Benchmarking a value dependent function

I have a package that, at its core, performs a calculation f(P, x) for various values of x, using various user-defined methods for problem P and inputs x.

The key is that even though all the components are type-stable, the value of x will affect the runtime (not unlike a parametric rootfinding problem will have a harder time finding a root in some locations). But at the same time, learning about the Julia-specific breakdown of runtime (eg gc stats) would benefit the user.

What the user should get out of this is a summary (eg quantiles) for runtimes, gc times, lock conflicts, etc.

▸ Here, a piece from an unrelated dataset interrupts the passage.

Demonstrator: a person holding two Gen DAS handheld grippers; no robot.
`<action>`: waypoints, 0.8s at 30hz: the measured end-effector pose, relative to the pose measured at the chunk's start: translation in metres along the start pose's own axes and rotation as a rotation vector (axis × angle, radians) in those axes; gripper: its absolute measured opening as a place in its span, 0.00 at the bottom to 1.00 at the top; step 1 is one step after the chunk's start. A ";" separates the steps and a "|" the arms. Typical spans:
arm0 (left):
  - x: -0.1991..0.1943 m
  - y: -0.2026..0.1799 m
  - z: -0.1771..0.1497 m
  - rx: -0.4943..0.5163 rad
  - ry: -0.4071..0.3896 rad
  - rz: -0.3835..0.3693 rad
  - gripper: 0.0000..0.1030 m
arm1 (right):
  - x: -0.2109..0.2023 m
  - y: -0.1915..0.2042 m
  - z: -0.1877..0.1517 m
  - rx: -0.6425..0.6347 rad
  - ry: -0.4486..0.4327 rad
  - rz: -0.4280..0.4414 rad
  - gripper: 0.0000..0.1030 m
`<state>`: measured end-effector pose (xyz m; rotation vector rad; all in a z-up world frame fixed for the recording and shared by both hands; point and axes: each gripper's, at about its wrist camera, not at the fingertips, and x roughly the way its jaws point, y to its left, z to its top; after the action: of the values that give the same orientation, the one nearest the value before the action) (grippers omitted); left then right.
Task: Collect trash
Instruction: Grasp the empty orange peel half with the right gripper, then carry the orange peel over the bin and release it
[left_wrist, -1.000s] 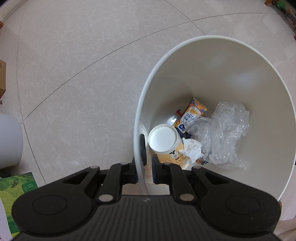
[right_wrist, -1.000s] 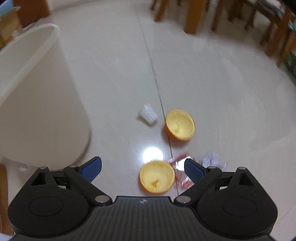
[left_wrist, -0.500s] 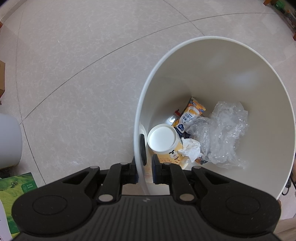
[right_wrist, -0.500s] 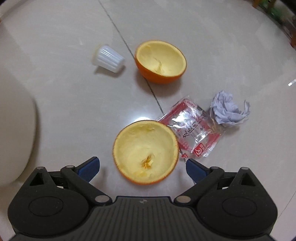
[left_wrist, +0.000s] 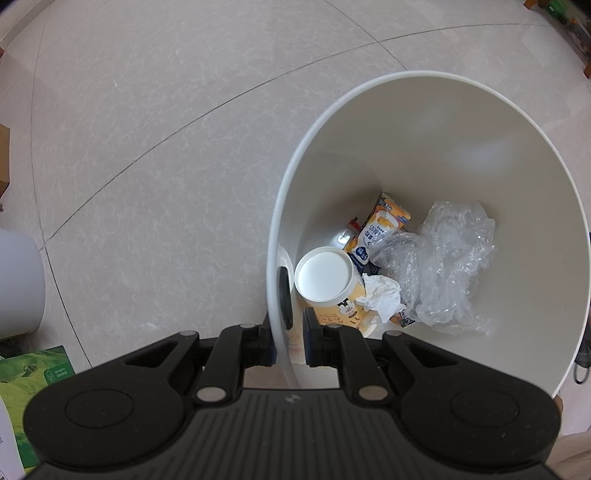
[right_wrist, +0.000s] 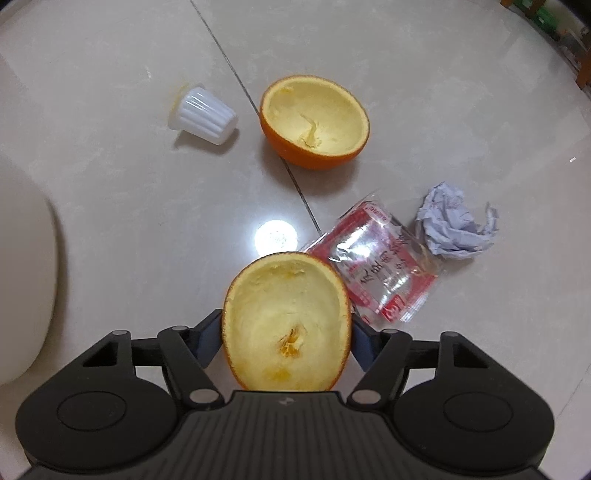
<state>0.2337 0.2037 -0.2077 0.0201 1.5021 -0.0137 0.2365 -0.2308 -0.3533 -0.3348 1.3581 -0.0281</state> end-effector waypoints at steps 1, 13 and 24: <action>0.000 0.000 0.000 0.000 -0.001 -0.002 0.10 | -0.009 0.001 0.000 -0.028 -0.005 -0.001 0.71; 0.000 -0.003 -0.001 0.006 -0.006 0.013 0.10 | -0.203 0.032 0.009 -0.293 -0.153 0.099 0.71; 0.001 -0.004 -0.001 0.004 -0.006 0.017 0.11 | -0.320 0.107 0.016 -0.472 -0.340 0.274 0.72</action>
<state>0.2322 0.1998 -0.2088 0.0361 1.4958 -0.0028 0.1636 -0.0576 -0.0727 -0.5189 1.0501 0.5610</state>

Is @timed the best entry point for this, in a setting not unlike

do_timed(f, M, N = 1000) = [(x = randn(M); @timed(f(x))) for _ in 1:N]

?

Since the macro is inside the function, is it correct to assume that if f is type-stable, compile_time and recompile_time will be 0?

Or should I directly invoke time_ns() and Base.gc_num() like BenchmarkTools?

It really depends on what you actually want to show. @timed is likely fine for your purposes, I’d probably prefer it over time_ns and Base.gc_num.

Technically, f itself being type stable might not be enough, since you can have localized instabilities that are β€œrecovered” inside a type stable function. But yeah, that’s more or less right.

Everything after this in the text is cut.